1/2 lb. large, uncooked, shrimp

1 C brown rice (*Note: I like Trader Joe’s frozen, microwaveable brown rice – it’s ready to serve in just 3 minutes.)

1 green bell pepper

3/4 large onion

1/2 C black beans (*Note: If canned, use a “no salt added” version and rinse under water using a colander. If not using canned beans, beans should be ready to use for this recipe.)

1/4 C salsa (I like Whole Foods Medium Salsa – it has all fresh ingredients and skimps on sugar and salt)

1/4 C guacamole (Try making your own using my simple recipe – here!)

1 oz reduced-fat, shredded Mexican Blend cheese

1 Tbsp olive or canola oil plus 1 tsp

dash salt

1/8 tsp ground black pepper

1/2 tsp chili powder

1/2 tsp ground cumin

dash cayenne pepper (optional – depends if you like your food spicy!)

IMG_1287Directions:

1. Warm 1 Tbsp oil in large skillet over medium heat. Warm remaining 1 tsp oil in separate, small skillet over medium heat.

2. Wash bell pepper, remove stem and seeds and pat dry with paper towel. Cut into thin slices. Set aside.

3. Cut onion into thin, lengthwise strips. Add to large skillet. Cook 3-5 minutes, stirring occasionally.

4. On a separate cutting board, cut or pull the tails off of each shrimp. Remove the long vein that runs along the center of each shrimp. Cut each shrimp into thirds.

5. Add peppers and spices to large skillet with onions. Cook another 5-10 minutes, stirring occasionally.

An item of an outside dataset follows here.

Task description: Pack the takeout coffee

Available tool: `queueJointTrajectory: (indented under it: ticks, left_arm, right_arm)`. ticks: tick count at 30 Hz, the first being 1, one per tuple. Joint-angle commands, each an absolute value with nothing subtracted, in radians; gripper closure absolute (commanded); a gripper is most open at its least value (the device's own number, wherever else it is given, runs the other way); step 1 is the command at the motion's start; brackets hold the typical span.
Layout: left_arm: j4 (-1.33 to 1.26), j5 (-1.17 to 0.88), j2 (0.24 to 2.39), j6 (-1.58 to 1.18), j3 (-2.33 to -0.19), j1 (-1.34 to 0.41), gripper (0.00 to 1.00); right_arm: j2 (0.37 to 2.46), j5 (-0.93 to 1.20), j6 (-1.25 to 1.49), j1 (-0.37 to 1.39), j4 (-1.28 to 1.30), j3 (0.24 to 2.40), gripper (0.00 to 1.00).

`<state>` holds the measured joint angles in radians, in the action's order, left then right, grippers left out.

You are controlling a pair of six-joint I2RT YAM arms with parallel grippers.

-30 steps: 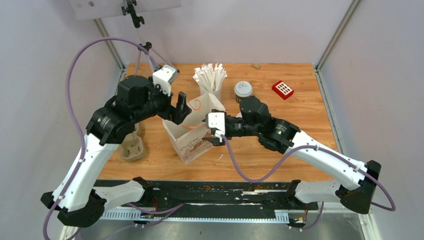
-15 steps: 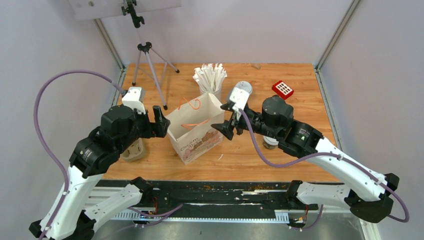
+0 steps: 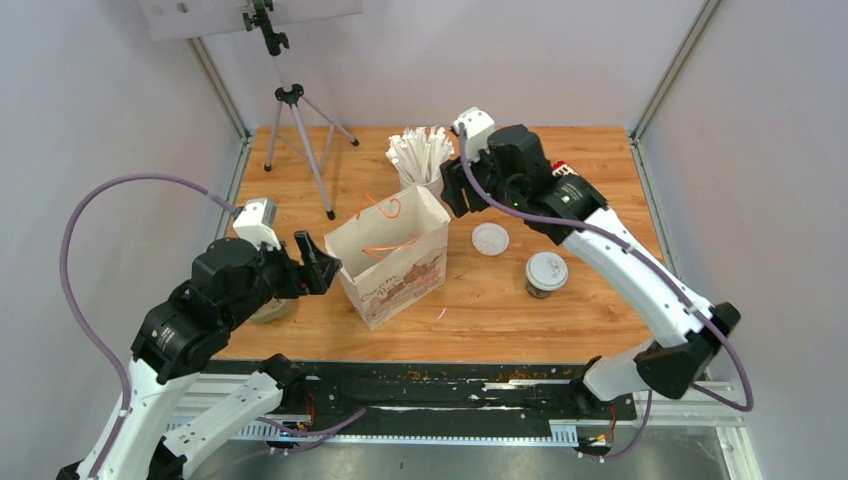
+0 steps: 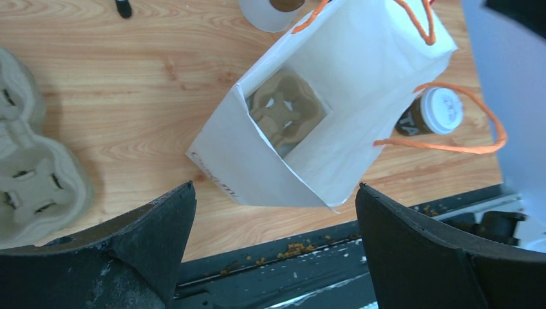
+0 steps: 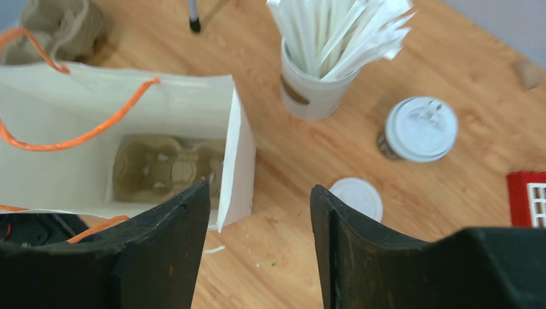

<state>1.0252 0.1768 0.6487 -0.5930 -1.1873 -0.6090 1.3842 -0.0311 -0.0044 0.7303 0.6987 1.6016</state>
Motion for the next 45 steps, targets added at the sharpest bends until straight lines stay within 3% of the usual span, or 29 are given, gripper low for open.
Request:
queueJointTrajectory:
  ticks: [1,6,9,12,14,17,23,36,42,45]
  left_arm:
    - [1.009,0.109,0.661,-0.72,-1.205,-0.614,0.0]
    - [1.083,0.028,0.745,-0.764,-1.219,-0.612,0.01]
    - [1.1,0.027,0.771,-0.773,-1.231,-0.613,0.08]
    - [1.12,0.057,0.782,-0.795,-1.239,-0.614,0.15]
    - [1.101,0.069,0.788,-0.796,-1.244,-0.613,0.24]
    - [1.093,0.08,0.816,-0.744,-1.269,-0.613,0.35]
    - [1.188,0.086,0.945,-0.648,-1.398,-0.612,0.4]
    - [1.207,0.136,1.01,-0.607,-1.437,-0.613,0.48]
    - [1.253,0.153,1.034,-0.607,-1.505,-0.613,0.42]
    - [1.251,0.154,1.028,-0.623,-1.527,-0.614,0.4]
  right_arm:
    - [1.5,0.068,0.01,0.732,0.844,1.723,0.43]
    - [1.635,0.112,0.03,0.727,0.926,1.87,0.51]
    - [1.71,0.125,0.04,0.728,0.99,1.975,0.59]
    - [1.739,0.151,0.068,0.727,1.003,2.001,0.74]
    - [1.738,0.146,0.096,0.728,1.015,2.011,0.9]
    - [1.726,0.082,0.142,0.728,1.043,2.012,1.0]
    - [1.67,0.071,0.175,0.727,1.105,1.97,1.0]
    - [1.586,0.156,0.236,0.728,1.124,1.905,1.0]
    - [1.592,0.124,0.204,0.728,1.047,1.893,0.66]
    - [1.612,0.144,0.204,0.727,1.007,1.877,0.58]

6. Add shrimp to small skillet. If desired, add extra spices to shrimp skillet. Cook until shrimp are cooked through and no longer translucent, about 5-7 minutes. Stir occasionally.

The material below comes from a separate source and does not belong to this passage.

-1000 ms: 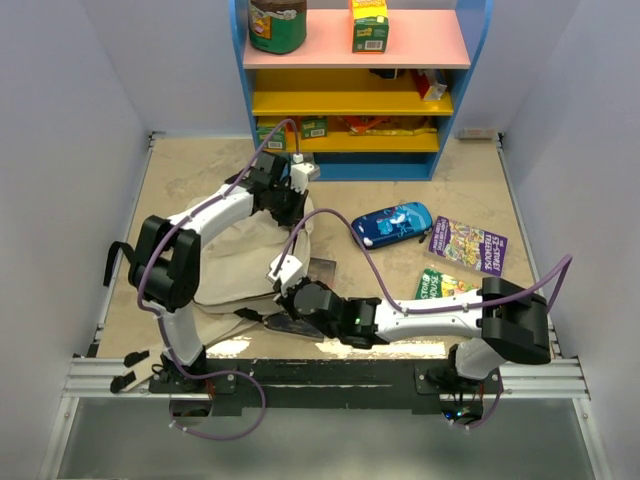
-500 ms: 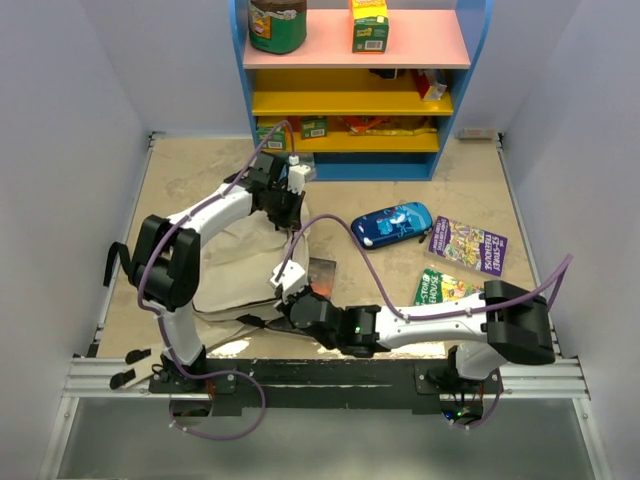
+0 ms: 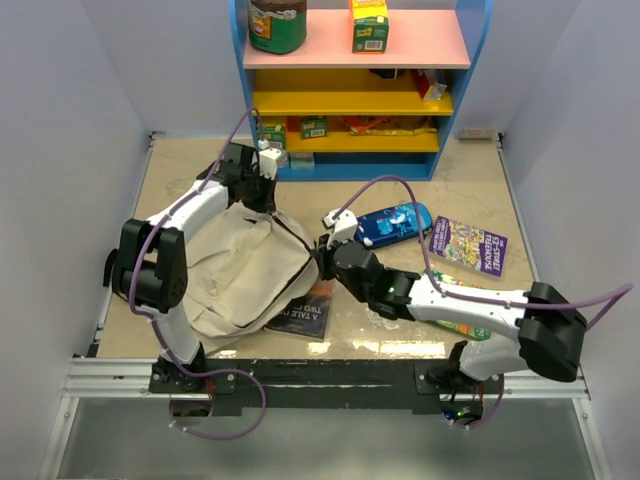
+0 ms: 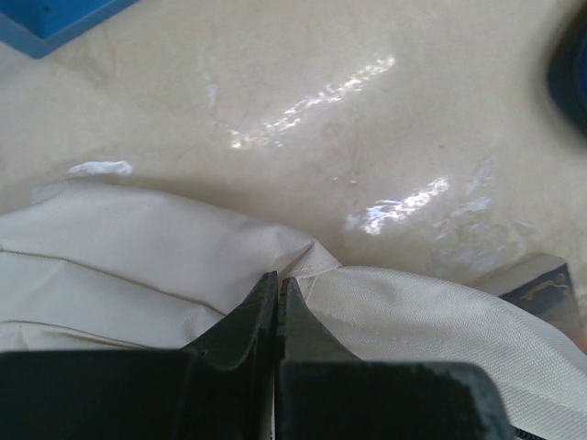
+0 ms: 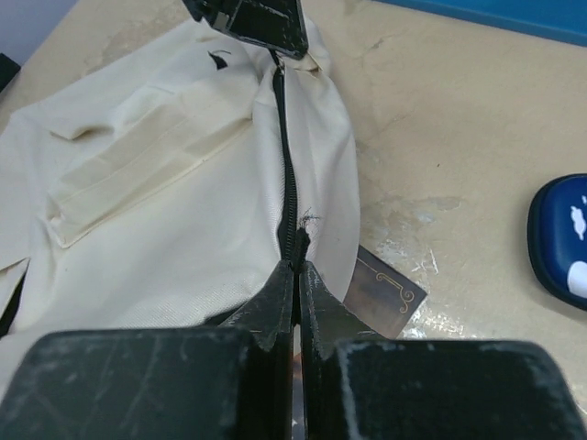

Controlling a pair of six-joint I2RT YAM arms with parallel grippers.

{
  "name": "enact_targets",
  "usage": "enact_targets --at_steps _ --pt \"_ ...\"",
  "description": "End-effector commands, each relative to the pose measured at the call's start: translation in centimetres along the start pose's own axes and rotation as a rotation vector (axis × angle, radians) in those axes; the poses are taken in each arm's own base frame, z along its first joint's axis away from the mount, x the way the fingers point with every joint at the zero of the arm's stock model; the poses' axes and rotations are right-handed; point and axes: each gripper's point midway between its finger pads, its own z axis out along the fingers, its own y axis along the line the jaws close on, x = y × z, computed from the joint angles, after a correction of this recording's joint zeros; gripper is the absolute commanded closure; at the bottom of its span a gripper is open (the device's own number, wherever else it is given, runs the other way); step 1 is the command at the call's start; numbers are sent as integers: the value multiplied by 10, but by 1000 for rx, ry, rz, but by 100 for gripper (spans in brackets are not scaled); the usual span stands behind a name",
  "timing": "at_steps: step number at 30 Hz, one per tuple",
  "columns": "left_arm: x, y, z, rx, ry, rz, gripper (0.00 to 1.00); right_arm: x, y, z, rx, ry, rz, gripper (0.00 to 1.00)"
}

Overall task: Pack the student bag
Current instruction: Unzip the student bag at the center of the board.

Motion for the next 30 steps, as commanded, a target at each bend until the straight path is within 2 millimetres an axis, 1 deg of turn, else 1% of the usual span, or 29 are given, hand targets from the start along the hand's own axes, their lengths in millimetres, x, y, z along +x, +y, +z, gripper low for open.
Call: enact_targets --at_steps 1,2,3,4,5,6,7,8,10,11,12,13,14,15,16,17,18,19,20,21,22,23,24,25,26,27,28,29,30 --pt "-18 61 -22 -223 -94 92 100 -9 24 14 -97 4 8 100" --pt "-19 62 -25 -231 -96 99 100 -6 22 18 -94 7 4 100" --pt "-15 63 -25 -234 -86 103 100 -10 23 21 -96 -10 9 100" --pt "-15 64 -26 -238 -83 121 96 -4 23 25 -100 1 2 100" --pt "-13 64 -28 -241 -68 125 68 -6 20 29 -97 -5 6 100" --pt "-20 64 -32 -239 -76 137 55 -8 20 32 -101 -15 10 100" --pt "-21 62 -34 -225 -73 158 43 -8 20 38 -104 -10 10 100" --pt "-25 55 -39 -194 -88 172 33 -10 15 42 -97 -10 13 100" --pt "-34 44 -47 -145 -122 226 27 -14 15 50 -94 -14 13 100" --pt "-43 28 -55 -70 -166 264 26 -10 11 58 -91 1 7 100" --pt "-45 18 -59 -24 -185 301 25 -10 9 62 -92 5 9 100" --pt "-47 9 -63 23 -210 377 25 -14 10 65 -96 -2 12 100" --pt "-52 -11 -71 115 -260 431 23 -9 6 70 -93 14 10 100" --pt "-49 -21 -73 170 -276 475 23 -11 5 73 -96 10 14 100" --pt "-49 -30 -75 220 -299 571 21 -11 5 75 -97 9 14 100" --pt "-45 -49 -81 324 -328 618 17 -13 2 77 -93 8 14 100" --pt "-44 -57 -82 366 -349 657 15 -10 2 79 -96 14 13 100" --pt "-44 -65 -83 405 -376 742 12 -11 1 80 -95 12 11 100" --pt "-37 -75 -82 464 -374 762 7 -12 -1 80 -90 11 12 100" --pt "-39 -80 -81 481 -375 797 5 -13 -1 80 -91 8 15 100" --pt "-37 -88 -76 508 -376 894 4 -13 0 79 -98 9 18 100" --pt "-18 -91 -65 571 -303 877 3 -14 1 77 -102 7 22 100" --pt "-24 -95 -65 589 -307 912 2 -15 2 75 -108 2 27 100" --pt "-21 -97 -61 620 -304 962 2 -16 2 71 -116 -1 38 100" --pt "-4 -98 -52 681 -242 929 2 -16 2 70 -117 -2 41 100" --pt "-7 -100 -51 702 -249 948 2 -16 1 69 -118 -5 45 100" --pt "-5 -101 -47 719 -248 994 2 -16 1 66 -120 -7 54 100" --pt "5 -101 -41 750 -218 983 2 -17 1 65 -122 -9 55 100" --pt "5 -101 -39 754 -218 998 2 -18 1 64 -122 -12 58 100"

7. Cook brown rice as directed (if using Trader Joe’s Frozen Brown Rice, pop in the microwave for 3 minutes and let stand 1 minute.)

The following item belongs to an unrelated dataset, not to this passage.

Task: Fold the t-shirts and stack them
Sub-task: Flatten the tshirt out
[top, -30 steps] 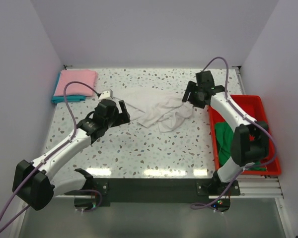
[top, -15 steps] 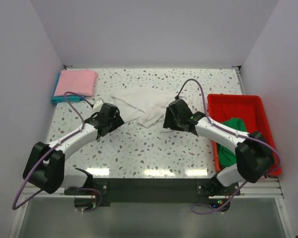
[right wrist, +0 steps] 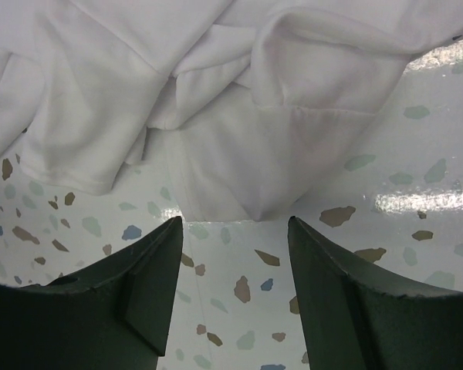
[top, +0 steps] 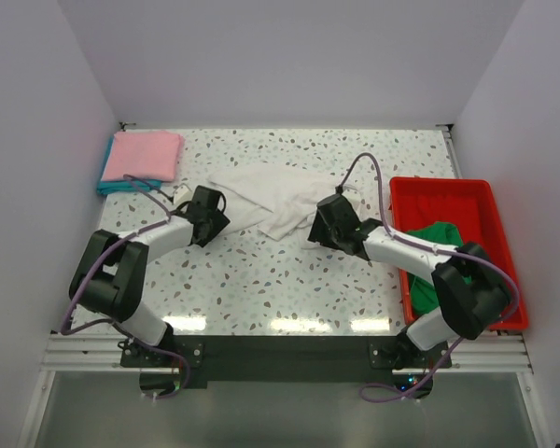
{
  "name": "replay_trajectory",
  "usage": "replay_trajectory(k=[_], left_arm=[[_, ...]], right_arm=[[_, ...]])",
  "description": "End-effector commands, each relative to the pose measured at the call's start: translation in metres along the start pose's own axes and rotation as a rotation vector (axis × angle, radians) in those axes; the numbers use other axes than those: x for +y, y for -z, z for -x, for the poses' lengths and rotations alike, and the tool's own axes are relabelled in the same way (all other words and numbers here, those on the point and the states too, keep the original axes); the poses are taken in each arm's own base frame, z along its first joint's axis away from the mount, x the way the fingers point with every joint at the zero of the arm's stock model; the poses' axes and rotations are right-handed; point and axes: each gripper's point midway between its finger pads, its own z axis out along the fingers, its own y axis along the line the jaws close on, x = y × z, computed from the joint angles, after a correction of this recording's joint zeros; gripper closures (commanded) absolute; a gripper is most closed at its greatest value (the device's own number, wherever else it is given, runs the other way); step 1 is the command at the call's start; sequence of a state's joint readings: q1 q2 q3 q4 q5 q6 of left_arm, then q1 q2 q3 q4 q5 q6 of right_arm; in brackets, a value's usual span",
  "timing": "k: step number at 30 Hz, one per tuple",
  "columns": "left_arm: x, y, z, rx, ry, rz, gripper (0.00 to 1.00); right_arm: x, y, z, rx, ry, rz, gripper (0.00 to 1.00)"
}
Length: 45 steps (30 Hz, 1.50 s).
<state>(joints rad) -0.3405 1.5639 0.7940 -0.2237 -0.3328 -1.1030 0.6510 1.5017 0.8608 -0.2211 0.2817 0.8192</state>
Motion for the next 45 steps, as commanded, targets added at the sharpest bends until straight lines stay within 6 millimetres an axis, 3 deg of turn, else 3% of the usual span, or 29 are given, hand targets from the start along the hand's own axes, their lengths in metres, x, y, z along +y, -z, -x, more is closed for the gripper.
replay_trajectory(k=[1, 5, 9, 11, 12, 13, 14, 16, 17, 19, 20, 21, 23, 24, 28, 29, 32, 36, 45], left_arm=[[-0.025, -0.006, 0.016, -0.038, 0.059, -0.049, 0.38], [-0.023, -0.013, 0.016, -0.046, 0.038, -0.024, 0.53], [-0.029, -0.013, 0.023, -0.058, 0.024, -0.033, 0.80], [-0.031, -0.008, 0.031, -0.067, 0.012, -0.033, 0.89], [-0.032, -0.004, 0.036, -0.075, 0.006, -0.036, 0.97], [-0.033, 0.000, 0.042, -0.089, -0.001, -0.037, 1.00], [-0.032, 0.012, 0.057, -0.130, -0.008, -0.033, 1.00], [-0.031, 0.026, 0.075, -0.176, -0.012, -0.036, 1.00], [-0.030, 0.043, 0.092, -0.216, -0.009, -0.049, 1.00], [-0.029, 0.061, 0.108, -0.255, -0.007, -0.059, 1.00], [-0.025, 0.077, 0.122, -0.288, -0.016, -0.069, 1.00], [-0.027, 0.089, 0.132, -0.313, -0.018, -0.083, 1.00], [-0.024, 0.119, 0.154, -0.370, -0.027, -0.101, 1.00], [-0.023, 0.129, 0.161, -0.390, -0.035, -0.110, 1.00], [-0.018, 0.183, 0.190, -0.493, -0.057, -0.148, 1.00], [-0.015, 0.202, 0.197, -0.527, -0.064, -0.163, 1.00], [-0.007, 0.233, 0.207, -0.583, -0.060, -0.186, 1.00], [-0.007, 0.251, 0.209, -0.591, -0.054, -0.216, 1.00], [-0.027, 0.285, 0.220, -0.610, -0.059, -0.326, 1.00]], right_arm=[[-0.008, -0.012, 0.015, -0.085, -0.052, -0.037, 0.39], [-0.011, -0.022, 0.008, -0.066, -0.046, -0.056, 0.39], [-0.014, -0.032, 0.012, -0.076, -0.048, -0.081, 0.39], [-0.018, -0.038, 0.010, -0.057, -0.036, -0.102, 0.57], [-0.015, -0.037, 0.012, -0.049, -0.036, -0.089, 0.71], [-0.018, -0.036, 0.017, -0.052, -0.043, -0.094, 0.95], [-0.017, -0.026, 0.027, -0.070, -0.053, -0.082, 1.00], [-0.021, -0.012, 0.046, -0.096, -0.056, -0.074, 1.00], [-0.022, 0.007, 0.059, -0.117, -0.063, -0.063, 1.00], [-0.022, 0.033, 0.087, -0.170, -0.074, -0.038, 1.00], [-0.027, 0.046, 0.093, -0.174, -0.072, -0.043, 1.00], [-0.019, 0.074, 0.115, -0.239, -0.075, 0.005, 1.00], [-0.022, 0.105, 0.133, -0.285, -0.077, 0.007, 1.00], [-0.021, 0.131, 0.146, -0.338, -0.081, 0.036, 1.00], [-0.023, 0.195, 0.172, -0.451, -0.089, 0.074, 1.00], [-0.026, 0.204, 0.173, -0.458, -0.086, 0.070, 1.00], [-0.025, 0.242, 0.189, -0.530, -0.089, 0.098, 1.00], [-0.028, 0.257, 0.196, -0.556, -0.084, 0.090, 1.00], [-0.024, 0.275, 0.209, -0.596, -0.068, 0.107, 1.00]])
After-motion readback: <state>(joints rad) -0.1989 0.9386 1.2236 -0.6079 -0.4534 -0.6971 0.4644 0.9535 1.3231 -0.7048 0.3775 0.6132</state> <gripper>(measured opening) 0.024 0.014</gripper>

8. Add cooked shrimp and black beans to large skillet with vegetables. Combine. Add cheese, stir and remove from heat.

9. Place 1/2 C brown rice on each plate. Cover each plate of rice with half the shrimp and veggie mixture. Top each plate with 2 Tbsp  guacamole and 2 Tbsp salsa. Enjoy!

The Goods: What’s Inside?IMG_1289

Nutritional Analysis Per Serving:

Calories 495 calories, Total Fat 20 g, Saturated Fat 6 g, Cholesterol 180 mg, Carbohydrates 46 g, Fiber 7 g, Protein 35 g, Sodium 700 mg, Calcium 316 mg

*Note: Sodium content will vary greatly depending on brands used for guacamole, cheese, salsa and beans. This estimation uses varieties with sodium in order to account for a possible range.